Sat 27 Apr 2019
Pulp Stories I’m Reading: PAUL CAIN “One, Two, Three.”
Posted by Steve under Pulp Fiction , Stories I'm Reading[5] Comments
PAUL CAIN “One, Two, Three.” Short story. First published in Black Mask, May 1933. Collected in Seven Slayers (Saint Enterprises, paperback, 1946). Reprinted in The Black Lizard Big Book of Pulps, edited by Otto Penzler (Vintage Crime, softcover, November 2007).
Paul Cain wrote only one novel (Fast One) and less than two dozen short stories, most of them for Black Mask, but that’s all it took to make him a legend in our time, if not his own. He was the ultimate in hard-boiled fiction, terse and unemotional as fiction could possible be written.

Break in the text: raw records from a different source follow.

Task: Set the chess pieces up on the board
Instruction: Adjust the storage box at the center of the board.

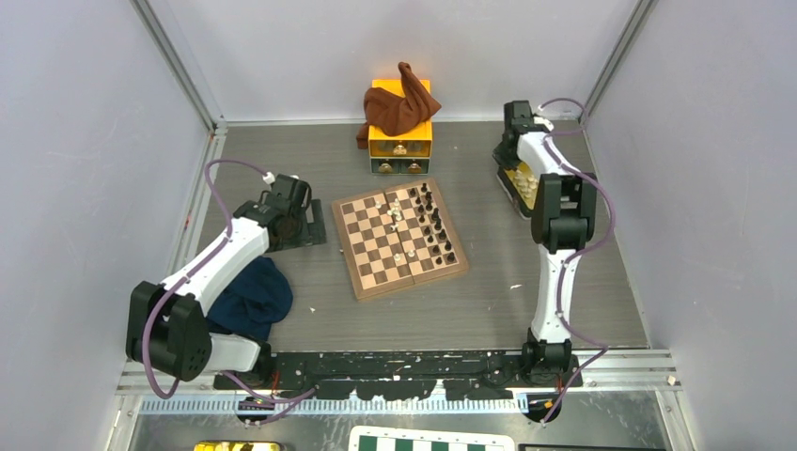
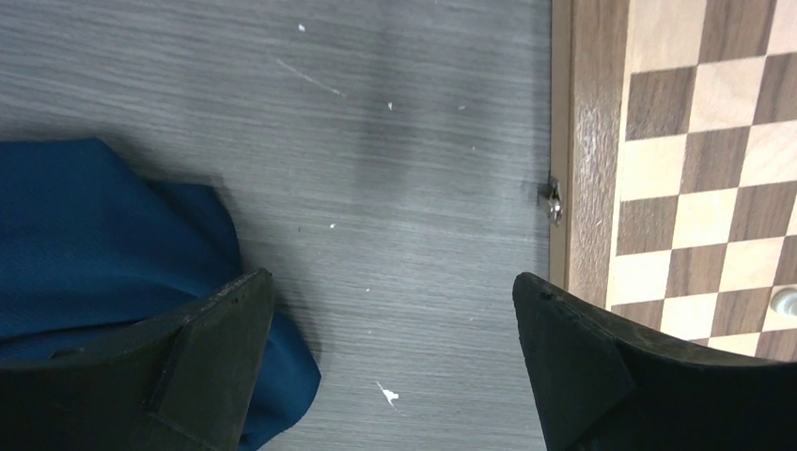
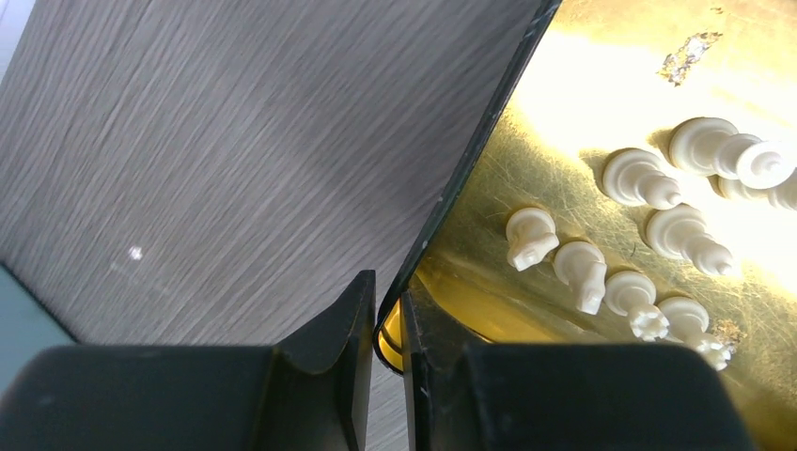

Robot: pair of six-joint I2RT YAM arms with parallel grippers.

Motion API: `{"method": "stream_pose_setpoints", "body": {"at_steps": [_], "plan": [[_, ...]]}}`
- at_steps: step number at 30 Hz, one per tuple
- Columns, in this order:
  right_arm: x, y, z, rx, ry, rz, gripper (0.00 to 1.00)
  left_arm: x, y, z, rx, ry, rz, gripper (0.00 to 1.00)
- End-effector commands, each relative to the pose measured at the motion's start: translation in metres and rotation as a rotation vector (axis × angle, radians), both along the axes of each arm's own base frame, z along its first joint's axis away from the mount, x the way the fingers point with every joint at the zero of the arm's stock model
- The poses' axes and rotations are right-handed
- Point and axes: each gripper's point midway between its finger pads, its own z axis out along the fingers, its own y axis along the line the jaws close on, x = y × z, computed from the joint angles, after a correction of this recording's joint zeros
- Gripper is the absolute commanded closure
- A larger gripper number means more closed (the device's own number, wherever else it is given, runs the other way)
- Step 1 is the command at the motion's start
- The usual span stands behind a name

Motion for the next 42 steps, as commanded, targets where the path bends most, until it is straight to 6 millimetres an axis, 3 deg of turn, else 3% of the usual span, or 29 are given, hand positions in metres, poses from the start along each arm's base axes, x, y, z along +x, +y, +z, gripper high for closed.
{"method": "stream_pose_setpoints", "body": {"at_steps": [1,3,7,11,28,37,42], "plan": [[0.017,0.032,0.02,-0.009,-0.055,0.025,0.79,-0.011,-0.007,0.002,-0.06,-0.003,0.01,0.02],[0.019,0.043,0.021,-0.01,-0.058,0.024,0.79,-0.016,-0.008,-0.003,-0.073,0.007,0.01,0.03],[0.019,0.062,0.023,-0.016,-0.07,-0.019,0.95,-0.023,-0.009,-0.011,-0.072,0.027,0.006,0.04],[0.019,0.078,0.025,-0.017,-0.083,-0.085,0.99,-0.024,-0.014,-0.012,-0.062,0.032,-0.015,0.04],[0.023,0.101,0.048,0.236,-0.194,-0.461,0.99,-0.022,-0.033,-0.008,-0.015,0.039,-0.089,0.05],[0.019,0.113,0.041,0.292,-0.161,-0.47,0.93,-0.026,-0.038,-0.01,-0.014,0.046,-0.097,0.05],[0.015,0.113,0.037,0.27,-0.149,-0.451,0.83,-0.029,-0.04,-0.012,-0.013,0.05,-0.104,0.04]]}}
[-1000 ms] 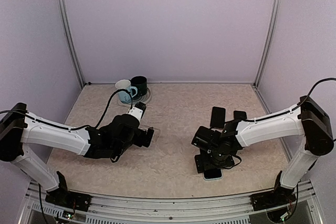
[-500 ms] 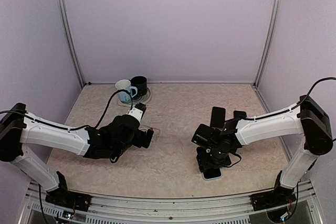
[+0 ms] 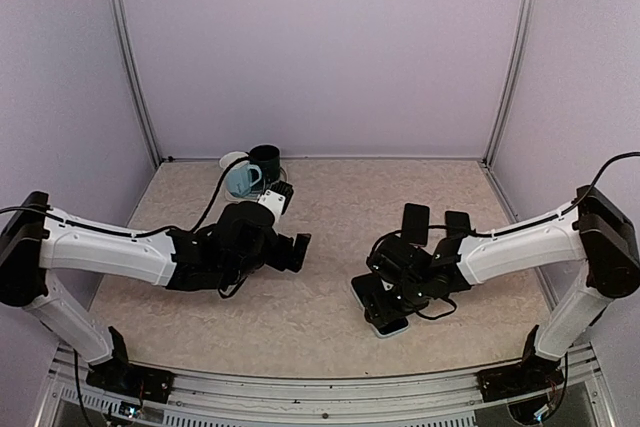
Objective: Put the phone into the phone case
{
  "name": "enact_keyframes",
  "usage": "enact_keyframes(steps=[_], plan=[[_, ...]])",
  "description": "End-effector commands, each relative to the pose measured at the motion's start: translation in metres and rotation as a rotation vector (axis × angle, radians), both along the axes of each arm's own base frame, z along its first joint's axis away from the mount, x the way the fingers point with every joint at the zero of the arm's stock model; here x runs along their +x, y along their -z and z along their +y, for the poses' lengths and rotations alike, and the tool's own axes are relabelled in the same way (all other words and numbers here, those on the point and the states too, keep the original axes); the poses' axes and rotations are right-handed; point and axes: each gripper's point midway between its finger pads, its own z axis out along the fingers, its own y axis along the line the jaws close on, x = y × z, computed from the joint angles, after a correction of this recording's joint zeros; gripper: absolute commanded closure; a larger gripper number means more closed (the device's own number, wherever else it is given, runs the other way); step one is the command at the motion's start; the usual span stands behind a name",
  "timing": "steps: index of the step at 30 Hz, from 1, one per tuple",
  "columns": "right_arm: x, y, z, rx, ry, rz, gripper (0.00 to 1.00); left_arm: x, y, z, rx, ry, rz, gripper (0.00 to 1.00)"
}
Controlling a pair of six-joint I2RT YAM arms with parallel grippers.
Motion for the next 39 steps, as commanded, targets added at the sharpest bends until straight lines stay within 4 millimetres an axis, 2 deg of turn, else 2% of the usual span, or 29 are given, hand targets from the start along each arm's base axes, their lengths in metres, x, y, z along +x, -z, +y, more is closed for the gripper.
enact_keyframes(steps=[1, 4, 8, 12, 19, 22, 26, 30, 33, 37, 39], plan=[[0.033, -0.031, 0.04, 0.165, -0.07, -0.193, 0.6, -0.001, 0.0, -0.04, -0.186, 0.155, 0.111, 0.01], [0.037, -0.025, 0.038, 0.134, -0.065, -0.198, 0.61, 0.002, 0.008, -0.057, -0.312, 0.243, 0.231, 0.01], [0.037, -0.02, 0.035, 0.12, -0.052, -0.19, 0.63, 0.006, 0.024, -0.068, -0.388, 0.275, 0.338, 0.01], [0.039, -0.033, 0.038, 0.166, -0.06, -0.234, 0.63, 0.005, 0.031, -0.079, -0.443, 0.328, 0.395, 0.01], [0.051, -0.057, 0.057, 0.237, -0.145, -0.361, 0.63, 0.0, 0.013, -0.088, -0.677, 0.441, 0.451, 0.01], [0.058, -0.063, 0.057, 0.228, -0.149, -0.413, 0.63, 0.004, 0.014, -0.089, -0.705, 0.424, 0.467, 0.01], [0.061, -0.081, 0.063, 0.278, -0.165, -0.47, 0.63, 0.011, 0.029, -0.088, -0.719, 0.357, 0.509, 0.01], [0.063, -0.092, 0.064, 0.291, -0.172, -0.506, 0.64, 0.009, 0.024, -0.09, -0.759, 0.368, 0.507, 0.01], [0.064, -0.097, 0.065, 0.297, -0.185, -0.524, 0.64, 0.008, 0.028, -0.093, -0.778, 0.368, 0.526, 0.01], [0.066, -0.105, 0.067, 0.309, -0.19, -0.551, 0.64, 0.008, 0.03, -0.097, -0.797, 0.38, 0.548, 0.13], [0.066, -0.11, 0.068, 0.314, -0.199, -0.566, 0.63, 0.005, 0.027, -0.1, -0.811, 0.408, 0.554, 0.24]])
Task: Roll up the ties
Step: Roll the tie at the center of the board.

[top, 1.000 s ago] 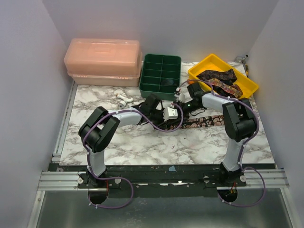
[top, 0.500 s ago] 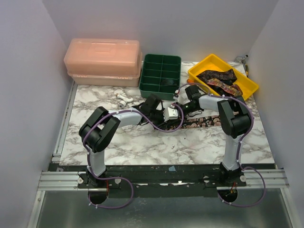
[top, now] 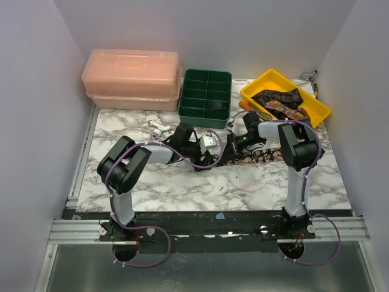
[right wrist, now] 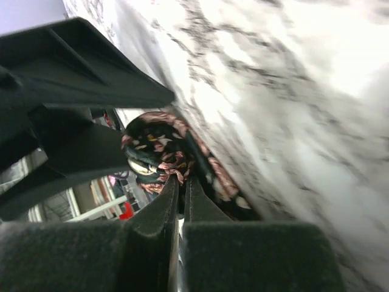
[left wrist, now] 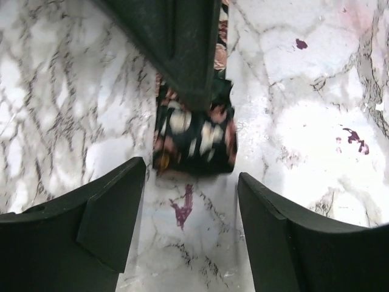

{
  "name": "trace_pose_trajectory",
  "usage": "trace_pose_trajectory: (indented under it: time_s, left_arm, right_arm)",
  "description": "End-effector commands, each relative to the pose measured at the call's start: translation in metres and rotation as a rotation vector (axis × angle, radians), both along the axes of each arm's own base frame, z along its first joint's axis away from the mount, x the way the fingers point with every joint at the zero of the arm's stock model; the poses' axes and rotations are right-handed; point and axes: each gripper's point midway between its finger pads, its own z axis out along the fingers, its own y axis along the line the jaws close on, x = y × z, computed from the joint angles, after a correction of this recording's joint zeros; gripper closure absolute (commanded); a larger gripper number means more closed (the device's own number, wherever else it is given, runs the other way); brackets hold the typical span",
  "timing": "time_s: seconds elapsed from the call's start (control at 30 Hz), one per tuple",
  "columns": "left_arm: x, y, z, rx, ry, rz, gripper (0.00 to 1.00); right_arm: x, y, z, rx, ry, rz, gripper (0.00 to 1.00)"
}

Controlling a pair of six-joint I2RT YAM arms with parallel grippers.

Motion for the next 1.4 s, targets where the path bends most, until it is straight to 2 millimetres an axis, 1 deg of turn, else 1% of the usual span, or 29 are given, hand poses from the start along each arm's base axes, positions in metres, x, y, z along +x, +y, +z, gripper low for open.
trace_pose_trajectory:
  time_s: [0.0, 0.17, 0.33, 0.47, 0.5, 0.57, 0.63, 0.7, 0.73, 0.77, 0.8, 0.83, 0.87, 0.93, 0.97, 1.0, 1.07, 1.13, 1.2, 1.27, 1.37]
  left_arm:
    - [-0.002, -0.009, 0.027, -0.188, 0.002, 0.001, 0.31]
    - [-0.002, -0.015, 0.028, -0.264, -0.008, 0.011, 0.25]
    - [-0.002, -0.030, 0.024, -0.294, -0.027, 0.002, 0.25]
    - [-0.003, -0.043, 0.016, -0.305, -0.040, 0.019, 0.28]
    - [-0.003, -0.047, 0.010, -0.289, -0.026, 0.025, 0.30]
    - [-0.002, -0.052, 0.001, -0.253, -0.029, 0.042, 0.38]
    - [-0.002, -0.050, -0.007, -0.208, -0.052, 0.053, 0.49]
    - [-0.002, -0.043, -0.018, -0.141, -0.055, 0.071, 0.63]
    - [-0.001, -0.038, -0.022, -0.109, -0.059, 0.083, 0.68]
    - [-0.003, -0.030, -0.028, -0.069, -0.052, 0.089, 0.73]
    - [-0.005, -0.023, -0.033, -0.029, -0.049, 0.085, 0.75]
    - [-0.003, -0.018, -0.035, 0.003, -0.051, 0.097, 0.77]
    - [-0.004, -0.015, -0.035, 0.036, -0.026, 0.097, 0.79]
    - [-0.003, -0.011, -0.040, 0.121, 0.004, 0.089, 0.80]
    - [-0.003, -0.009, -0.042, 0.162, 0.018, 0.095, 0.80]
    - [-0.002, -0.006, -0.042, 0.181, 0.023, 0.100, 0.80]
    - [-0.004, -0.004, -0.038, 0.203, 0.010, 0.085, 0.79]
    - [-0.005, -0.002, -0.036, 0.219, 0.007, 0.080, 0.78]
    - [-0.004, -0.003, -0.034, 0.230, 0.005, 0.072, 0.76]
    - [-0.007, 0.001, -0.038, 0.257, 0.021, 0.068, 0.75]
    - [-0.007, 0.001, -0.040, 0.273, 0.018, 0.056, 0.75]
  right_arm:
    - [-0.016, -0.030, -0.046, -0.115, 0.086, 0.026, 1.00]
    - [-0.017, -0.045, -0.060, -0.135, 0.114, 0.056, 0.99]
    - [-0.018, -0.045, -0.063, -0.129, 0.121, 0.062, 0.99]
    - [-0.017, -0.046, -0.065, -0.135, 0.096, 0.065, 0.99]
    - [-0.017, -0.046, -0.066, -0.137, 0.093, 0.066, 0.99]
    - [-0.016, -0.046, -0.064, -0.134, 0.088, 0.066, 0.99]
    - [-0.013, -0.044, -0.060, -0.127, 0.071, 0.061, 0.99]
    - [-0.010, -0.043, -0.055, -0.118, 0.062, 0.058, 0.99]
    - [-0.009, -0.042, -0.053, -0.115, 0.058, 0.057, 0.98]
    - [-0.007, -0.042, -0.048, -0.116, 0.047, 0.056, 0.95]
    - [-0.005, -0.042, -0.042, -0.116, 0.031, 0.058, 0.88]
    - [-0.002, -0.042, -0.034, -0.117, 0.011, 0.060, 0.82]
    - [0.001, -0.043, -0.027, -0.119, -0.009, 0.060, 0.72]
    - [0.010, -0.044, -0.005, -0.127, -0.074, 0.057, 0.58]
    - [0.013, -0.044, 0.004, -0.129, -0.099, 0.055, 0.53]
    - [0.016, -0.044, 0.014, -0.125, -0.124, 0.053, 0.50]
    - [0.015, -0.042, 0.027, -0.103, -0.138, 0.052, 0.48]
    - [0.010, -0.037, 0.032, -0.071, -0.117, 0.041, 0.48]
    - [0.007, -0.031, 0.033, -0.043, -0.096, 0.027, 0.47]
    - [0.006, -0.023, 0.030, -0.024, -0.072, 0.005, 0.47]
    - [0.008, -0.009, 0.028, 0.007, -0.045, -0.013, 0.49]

“One, Two, Three” is a fine, fine example. Told by an anonymous narrator with an unknown profession (a private operative working on his own? a gambler doing his best to follow up on an easy mark?), the story zigs and zags more than most novels do, with divorce proceedings, blackmail, and two bloody deaths high on the dance card.
I tried to follow the explanation of who did what when and to who before giving up on it — it’s that complicated — and decided that the 1930s California setting and the total tough guy atmosphere were all I needed to tell you that if you ever get a chance to read this one or anything else by Paul Cain, you really ought to.
April 27th, 2019 at 5:01 pm
I second Steve’s advice to read Paul Cain, one of the great hard boiled writers even though he only wrote the one novel and a few short stories.
I gave THE COMPLETE SLAYERS by Paul Cain my highest recommendation when I reviewed it for Mystery File. The link is https://mysteryfile.com/blog/?p=16440
April 28th, 2019 at 3:12 pm
Paul Cain is one of my top tier Black Mask authors as well. I wish he wrote many more stories for Cap Shaw. It seems the Hollywood money lured him away from the pulps, as it did many others. Dammit!!
April 28th, 2019 at 8:04 pm
Cain had a word savagery unseen until Spillane, and a staccato style that is almost impossible to imitate. His rapid paced stories and one novel achieve a sort of lyricism that have nothing to do with poetry, but merely the pure pleasure of watching a master play with words so effectively.
April 28th, 2019 at 10:26 pm
All sentiments that I believe are the reasons why Otto Penzler chose this story as the very first one in his recent anthology of pulp fiction.
April 30th, 2019 at 10:14 am
Paul Cain’s “Fast One” is sensational, raw, nasty, and perfect. Fearless and unashamed writing, as compared to the mamby-pamby, walk-on-eggshells-with -our-tippy-toes, poltroon-ish strain which dominates popular fiction today. If Cain were writing today he’d spend his life defending himself in court.